Achieving that level would require cutting about $102 billion from federal outlays over the four years to 2029-30 and holding annual spending growth to roughly 3%.
Budget planners say the May 12 budget will respond to tighter global conditions while centring on resilience, savings and tax system changes.
The biggest annual jumps in 2024-25 expenses were employee costs, up $22.1 billion, and social benefits to households, up $20.6 billion, largely reflecting higher disability support.
Research from think tank e61 finds that almost the entire rise in combined federal and state spending stems from in-kind social services such as the NDIS rather than direct cash transfers like pensions.
Those services are typically more universal and less tightly targeted, which analysts warn drives higher costs and weakens the redistributive power of the welfare system.
The Albanese government is now trying to cap annual NDIS cost growth at 5% or less, with the scheme expected to cost $52 billion this year and a projected $62 billion by 2028-29.
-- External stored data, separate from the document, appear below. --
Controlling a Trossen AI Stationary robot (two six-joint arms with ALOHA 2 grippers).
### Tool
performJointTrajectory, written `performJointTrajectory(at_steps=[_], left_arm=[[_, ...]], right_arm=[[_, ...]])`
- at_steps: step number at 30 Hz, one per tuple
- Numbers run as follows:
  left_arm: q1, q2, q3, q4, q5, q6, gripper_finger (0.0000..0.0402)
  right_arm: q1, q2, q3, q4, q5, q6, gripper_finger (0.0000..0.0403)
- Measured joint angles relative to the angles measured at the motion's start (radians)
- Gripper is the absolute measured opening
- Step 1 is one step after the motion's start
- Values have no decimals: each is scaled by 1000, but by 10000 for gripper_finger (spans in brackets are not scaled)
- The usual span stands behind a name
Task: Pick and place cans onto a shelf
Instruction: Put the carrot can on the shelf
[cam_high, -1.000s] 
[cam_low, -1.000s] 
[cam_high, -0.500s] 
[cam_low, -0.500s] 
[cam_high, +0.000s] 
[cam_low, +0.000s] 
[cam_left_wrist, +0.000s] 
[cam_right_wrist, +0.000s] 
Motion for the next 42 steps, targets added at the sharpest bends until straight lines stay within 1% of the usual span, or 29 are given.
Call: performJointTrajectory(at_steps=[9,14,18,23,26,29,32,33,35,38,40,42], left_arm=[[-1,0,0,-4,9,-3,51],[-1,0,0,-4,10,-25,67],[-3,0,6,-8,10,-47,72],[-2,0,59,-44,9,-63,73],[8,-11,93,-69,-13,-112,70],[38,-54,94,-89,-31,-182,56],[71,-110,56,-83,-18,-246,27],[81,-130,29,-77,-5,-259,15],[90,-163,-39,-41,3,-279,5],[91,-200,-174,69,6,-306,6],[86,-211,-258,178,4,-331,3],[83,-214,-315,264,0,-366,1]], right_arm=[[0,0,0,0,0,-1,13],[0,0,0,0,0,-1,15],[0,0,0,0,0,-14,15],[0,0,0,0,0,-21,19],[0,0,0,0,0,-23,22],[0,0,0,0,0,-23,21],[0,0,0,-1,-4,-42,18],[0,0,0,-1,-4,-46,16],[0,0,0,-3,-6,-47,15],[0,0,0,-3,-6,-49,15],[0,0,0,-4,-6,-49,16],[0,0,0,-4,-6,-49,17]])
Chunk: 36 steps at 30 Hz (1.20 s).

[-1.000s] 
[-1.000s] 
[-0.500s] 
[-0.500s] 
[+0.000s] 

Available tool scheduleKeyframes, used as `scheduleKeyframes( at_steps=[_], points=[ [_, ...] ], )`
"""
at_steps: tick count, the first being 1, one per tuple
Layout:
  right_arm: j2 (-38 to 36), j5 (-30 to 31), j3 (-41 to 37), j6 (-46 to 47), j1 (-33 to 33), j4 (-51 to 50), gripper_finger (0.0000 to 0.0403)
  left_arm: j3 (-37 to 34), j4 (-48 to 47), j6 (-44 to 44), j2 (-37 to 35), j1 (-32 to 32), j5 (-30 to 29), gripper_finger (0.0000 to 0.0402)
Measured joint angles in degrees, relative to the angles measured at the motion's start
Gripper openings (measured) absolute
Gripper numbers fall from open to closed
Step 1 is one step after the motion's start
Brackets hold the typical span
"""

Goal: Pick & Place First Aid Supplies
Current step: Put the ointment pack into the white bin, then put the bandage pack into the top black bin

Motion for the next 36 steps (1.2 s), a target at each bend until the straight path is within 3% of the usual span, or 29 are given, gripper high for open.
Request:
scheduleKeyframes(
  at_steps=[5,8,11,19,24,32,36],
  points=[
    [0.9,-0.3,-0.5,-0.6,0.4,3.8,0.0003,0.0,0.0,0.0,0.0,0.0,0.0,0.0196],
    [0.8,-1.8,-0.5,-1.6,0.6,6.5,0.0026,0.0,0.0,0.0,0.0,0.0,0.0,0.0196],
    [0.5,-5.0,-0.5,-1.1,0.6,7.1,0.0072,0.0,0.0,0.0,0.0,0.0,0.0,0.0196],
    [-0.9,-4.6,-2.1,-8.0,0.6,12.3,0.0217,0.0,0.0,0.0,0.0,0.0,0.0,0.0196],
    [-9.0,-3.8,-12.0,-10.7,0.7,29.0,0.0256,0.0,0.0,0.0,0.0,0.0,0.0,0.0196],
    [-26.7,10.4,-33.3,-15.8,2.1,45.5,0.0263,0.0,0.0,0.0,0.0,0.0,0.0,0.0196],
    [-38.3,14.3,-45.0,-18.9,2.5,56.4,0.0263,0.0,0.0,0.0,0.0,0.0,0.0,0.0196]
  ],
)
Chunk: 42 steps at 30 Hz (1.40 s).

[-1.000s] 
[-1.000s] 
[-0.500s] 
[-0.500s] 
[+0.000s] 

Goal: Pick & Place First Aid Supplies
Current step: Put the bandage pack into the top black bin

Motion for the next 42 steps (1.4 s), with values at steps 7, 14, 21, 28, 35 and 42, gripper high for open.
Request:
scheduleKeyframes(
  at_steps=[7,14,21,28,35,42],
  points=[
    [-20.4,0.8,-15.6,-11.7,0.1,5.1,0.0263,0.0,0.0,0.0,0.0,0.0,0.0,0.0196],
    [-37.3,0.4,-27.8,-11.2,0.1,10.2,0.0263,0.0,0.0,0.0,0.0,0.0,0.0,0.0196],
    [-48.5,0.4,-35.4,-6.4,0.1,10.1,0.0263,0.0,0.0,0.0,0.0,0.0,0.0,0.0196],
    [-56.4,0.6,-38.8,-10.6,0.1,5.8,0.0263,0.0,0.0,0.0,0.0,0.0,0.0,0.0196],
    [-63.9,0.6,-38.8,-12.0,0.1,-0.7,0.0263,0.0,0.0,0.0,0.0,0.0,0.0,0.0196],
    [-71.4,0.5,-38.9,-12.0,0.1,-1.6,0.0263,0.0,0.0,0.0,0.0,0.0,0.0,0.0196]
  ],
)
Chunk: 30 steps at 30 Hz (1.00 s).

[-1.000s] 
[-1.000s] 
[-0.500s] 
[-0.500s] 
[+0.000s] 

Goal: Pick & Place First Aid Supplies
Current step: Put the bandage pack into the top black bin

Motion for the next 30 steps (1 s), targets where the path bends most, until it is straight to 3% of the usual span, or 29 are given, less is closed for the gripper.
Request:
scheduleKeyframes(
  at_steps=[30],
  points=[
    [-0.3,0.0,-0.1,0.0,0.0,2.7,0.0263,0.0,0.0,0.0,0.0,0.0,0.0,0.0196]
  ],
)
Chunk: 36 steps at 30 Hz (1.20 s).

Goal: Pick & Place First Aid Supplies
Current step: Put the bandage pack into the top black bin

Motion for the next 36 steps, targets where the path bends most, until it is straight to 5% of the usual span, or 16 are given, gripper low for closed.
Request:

The ABS notes that the recent slowdown in disability spending growth aligns with reforms announced in the 2024-25 budget to bolster the scheme’s financial sustainability.
Tax policy is emerging as the other fault line in the fiscal debate as personal income tax revenue continues to rise despite headline rate cuts.
ABS data shows personal income tax collections grew 1.5% in 2024-25 even after the stage 3 tax cuts took effect on July 1 2024, lifting personal income tax to 11.1% of GDP.
The Parliamentary Budget Office projects that bracket creep alone could push this to 14.5% by 2036, a trend critics argue is an opaque and unfair way to raise revenue.
Australia already leans heavily on income tax, which accounts for 62% of total tax revenue, far above the OECD average of 35% and second only to Denmark in tax from work as a share of GDP.
Policy experts are instead pushing for a broader package that could include indexing income tax thresholds at around 2.5%, shifting more revenue to a higher and wider GST base, reducing reliance on stamp duty in favour of land tax and cutting personal and corporate tax rates while lifting thresholds.